Black Hat EU 2018 - Don't Eat Spaghetti with a Spoon - An Analysis of the Practical Value of Threat Intelligence
The data contained in this project was used by the authors in preperation of their BH EU 2018 talk. The data has been scrubed to ensure a level of anonimity, yet it contains the same reference capability to review and potentially repeat the research independently.
The data provided as a Postgres 10 database dump. This is a text dump that is GZip'ed. It can befound in the bheu_data direcotry.
USers of the data can opt for two potential avenues when interacting with the data:
- Restore the data in an existing Postgres 10 compatible database server. This will require some manual processing.
- Use the supplied dockerized solution if you are so inclined.
We used a dedicated Amazon Postgres RDS instance with 1TB of storage running on SSDs. This provided a responsive platform given the type of queries we were running. If you opt for running Postgres in Docker we suggest that you are patient and have sufficient disk space (500GB) available. RAM might be an issue so ensure that you have about 8GB RAM spare.
Clone this GitHub project. Locate the file in the bheu_data folder named bheu-dump-scrubbed_event_data_import-20181220_00.sql.gz.
On a Linux host use the following command:
gunzip -c bheu-dump-scrubbed_event_data_import-20181220_00.sql.gz | pqsl -h localhost -U postgres -W -d postgres
This assumes the following:
- That the gzip file is in the current working directory.
- The Postgres 10 database server is running locally, hence localhost.
- The data in the GZip archive expects the postgres user and role.
- The data will be imported into the postgres database.
- That the username is postgres and there is a password.
To import this dump into Postgres under another database name and/or user role is not covered in this section and requires experience with Postgres/SQL.
Clone the GitHub project. You need to run Docker version 17 or newer and it needs to have docker-compose support. Also, you will need the ability to allow Docker to mountp host directories in the Postgres Docker image.

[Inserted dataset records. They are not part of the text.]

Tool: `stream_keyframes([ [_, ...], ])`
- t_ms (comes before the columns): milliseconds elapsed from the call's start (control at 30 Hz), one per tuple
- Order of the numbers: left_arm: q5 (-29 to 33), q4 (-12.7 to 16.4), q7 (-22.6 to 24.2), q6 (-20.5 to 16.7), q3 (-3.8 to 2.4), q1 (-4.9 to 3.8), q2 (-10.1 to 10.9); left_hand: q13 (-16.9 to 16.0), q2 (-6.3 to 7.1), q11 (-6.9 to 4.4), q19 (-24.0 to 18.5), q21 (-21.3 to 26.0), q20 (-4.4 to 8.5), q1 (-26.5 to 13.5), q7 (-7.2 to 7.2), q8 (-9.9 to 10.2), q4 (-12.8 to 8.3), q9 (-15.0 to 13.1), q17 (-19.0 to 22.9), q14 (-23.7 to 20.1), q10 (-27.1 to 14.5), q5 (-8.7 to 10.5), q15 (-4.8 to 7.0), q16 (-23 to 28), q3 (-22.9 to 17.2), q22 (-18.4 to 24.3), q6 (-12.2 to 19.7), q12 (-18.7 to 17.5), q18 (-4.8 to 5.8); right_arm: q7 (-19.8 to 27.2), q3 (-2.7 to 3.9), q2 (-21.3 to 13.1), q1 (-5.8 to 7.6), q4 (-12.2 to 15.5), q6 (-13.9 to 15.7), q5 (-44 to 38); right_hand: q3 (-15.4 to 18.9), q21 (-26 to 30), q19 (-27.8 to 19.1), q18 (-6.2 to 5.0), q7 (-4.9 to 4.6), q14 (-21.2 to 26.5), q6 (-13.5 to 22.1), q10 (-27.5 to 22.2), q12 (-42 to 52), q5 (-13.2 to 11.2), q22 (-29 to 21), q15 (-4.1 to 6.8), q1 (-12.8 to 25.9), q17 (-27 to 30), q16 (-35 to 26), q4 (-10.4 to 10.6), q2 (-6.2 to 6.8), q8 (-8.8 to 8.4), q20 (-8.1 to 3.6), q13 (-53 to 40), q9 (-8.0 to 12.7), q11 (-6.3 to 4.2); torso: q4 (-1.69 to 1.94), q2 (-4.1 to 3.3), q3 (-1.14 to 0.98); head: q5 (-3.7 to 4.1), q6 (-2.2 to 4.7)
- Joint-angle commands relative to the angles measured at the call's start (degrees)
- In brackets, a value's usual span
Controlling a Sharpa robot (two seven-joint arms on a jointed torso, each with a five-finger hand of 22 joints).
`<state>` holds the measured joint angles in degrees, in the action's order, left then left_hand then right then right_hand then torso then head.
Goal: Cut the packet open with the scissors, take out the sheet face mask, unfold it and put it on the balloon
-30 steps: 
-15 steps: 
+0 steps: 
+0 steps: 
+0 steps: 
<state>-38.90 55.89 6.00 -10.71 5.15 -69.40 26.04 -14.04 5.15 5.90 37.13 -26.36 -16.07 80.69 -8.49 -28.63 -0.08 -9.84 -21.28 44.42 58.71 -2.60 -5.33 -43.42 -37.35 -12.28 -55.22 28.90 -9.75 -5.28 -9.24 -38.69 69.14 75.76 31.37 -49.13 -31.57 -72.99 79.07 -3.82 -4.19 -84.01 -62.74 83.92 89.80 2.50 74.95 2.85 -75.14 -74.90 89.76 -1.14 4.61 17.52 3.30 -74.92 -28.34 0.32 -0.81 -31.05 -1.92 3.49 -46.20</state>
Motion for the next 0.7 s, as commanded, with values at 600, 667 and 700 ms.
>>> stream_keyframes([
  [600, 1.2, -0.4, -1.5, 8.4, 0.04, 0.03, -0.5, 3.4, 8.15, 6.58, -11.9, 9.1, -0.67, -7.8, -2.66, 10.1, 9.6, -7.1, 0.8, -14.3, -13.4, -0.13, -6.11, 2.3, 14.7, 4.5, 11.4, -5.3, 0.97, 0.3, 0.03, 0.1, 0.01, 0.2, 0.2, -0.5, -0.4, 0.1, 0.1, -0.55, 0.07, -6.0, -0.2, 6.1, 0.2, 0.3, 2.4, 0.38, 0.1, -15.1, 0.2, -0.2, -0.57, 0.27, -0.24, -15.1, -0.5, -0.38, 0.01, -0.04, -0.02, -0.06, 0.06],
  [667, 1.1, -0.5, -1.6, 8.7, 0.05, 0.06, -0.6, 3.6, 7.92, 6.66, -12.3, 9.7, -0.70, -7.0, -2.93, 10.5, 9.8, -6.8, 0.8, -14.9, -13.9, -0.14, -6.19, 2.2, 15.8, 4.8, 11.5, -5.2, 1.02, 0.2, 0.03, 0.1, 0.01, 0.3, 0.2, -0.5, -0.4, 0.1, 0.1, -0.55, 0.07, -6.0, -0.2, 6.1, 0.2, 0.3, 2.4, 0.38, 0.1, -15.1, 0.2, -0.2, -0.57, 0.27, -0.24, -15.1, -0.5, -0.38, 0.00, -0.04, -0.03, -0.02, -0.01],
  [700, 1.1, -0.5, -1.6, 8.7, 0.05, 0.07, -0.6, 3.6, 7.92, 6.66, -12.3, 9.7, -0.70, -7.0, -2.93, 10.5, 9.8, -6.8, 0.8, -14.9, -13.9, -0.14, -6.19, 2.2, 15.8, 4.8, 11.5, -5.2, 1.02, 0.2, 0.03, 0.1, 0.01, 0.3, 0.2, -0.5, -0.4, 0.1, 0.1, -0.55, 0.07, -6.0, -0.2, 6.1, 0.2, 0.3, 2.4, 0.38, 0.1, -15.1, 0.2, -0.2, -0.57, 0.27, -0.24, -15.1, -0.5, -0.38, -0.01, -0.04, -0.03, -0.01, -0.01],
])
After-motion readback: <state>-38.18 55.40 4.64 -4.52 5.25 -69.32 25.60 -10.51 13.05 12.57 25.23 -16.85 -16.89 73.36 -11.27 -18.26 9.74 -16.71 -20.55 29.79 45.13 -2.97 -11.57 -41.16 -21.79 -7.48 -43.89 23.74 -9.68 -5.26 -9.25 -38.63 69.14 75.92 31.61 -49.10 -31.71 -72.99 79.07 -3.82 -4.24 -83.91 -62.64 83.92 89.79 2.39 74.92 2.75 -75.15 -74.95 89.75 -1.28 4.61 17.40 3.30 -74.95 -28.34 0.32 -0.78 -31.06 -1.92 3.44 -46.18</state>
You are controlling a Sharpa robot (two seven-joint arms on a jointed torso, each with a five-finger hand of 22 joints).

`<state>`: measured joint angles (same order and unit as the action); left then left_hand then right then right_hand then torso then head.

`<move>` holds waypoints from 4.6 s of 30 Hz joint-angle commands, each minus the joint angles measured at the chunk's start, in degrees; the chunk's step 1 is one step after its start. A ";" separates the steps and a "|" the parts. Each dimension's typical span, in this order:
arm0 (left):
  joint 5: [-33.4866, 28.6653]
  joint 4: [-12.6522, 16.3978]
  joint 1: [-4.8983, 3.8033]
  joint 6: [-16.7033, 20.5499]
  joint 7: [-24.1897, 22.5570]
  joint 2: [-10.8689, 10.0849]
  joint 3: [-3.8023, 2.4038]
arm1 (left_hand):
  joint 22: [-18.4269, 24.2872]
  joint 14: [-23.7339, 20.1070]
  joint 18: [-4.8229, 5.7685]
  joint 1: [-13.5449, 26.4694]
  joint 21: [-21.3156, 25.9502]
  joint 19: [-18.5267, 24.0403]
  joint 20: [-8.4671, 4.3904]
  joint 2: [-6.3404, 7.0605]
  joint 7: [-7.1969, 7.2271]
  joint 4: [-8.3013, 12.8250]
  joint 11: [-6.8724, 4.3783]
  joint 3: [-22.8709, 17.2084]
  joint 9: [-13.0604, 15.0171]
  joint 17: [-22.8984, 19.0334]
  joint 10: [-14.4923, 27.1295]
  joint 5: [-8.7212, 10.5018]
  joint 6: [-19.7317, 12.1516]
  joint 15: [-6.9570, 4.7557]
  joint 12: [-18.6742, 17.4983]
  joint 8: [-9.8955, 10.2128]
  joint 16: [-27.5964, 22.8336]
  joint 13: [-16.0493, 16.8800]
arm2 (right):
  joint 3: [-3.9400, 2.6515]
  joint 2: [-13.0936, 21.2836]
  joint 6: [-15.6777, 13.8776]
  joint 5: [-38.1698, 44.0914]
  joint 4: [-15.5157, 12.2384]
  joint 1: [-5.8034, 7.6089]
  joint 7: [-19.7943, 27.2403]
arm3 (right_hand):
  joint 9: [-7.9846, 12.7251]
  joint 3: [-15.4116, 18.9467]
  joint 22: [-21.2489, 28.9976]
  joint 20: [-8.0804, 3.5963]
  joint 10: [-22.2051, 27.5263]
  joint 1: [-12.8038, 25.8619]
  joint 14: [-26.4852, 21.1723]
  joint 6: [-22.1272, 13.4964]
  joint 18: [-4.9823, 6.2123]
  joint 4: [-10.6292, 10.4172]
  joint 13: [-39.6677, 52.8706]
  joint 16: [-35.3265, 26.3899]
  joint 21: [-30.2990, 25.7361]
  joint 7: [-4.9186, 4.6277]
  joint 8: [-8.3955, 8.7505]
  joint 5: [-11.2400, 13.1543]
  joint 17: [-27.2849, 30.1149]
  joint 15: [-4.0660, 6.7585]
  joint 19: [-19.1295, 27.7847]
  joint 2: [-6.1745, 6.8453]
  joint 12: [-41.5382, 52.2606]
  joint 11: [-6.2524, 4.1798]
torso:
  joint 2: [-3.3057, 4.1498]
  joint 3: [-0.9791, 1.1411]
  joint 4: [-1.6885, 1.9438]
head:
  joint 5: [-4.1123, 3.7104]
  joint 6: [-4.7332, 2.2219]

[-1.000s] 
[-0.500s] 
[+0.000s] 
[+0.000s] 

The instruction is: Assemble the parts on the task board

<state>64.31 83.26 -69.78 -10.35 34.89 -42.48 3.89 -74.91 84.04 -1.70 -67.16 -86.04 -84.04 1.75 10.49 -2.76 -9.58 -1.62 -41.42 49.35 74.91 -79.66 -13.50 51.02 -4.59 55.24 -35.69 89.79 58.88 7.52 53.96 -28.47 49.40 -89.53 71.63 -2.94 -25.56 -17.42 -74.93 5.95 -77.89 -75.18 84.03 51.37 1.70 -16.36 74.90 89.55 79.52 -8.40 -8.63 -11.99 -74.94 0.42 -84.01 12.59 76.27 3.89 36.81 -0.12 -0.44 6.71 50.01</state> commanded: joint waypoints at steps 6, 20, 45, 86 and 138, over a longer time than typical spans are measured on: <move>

Run the following in the cloned project directory:
docker-compose up
This will download the Postgres 10 image and start the container. Part of the start up process will involve importing the data used in the research. The docker-compose.yml file maps the bheu_data directory to the internal directory named docker-entrypoint-initdb.d located within the Postgres Docker image. The Postgres image is set to automatically import any file ending with sql.gz.
You should see the following once the data has been imported:
A table called event_data_import will be present in the postgres database.
We now need to prepare the various data sets before the analysis can start. This will require the creation of 15 tables that houses the respective data sets given time periods and correleations.
This can be done manually or through the Python scripts that we supplied.
- Doing this manually will require you to use an interface that can execute the SQL instructions. User interfaces such as psql, pgAdmin or DBeaver are example that allow you to manually execute the relevant SQL.
- See the file labelled prepared_sql.txt in the root of the project.
- This will contain the SQL to create the tables, run the import statements and create the indexes.
- The table create SQL must be executed first, followed by the inesert statements. The indexes can be created last. This is to improve insert speed.
- Use the supplied Python script to do the same programmatically.
- Python 3.5 is recommended.
- To get the correct requirements, run the following command in the event_importer directory:
- pip install -r requirements.txt
- To import the code run the following in the event_importer directory:
- python prepare_schema.py -H localhost -p 35432 -D postgres -U postgres -P ""
- Note that the Docker container maps the Postgres port 5432 as 35432.
NOTE: The import statements can take several minutes if not hours to run depending on the resources available to the Postgres database. We used an Amazon Postgres RDS instance with 1TB of storage running on SSDs. This dramatically improved the speed.
Inlcuded in this project is the Python code that we used to import data from the raw sources. Those datasets were not included because of the senstive nature of the data. We did include the Python code that we used to import these data with.
The import.py Python script is the entry point for this. It is used to import the Modern Honey Net data, repeat offenders, roguelist, threat intel lists, etc.
The scrubdata.py Python script was used to anonymise the source and destination IP data that we included in this project.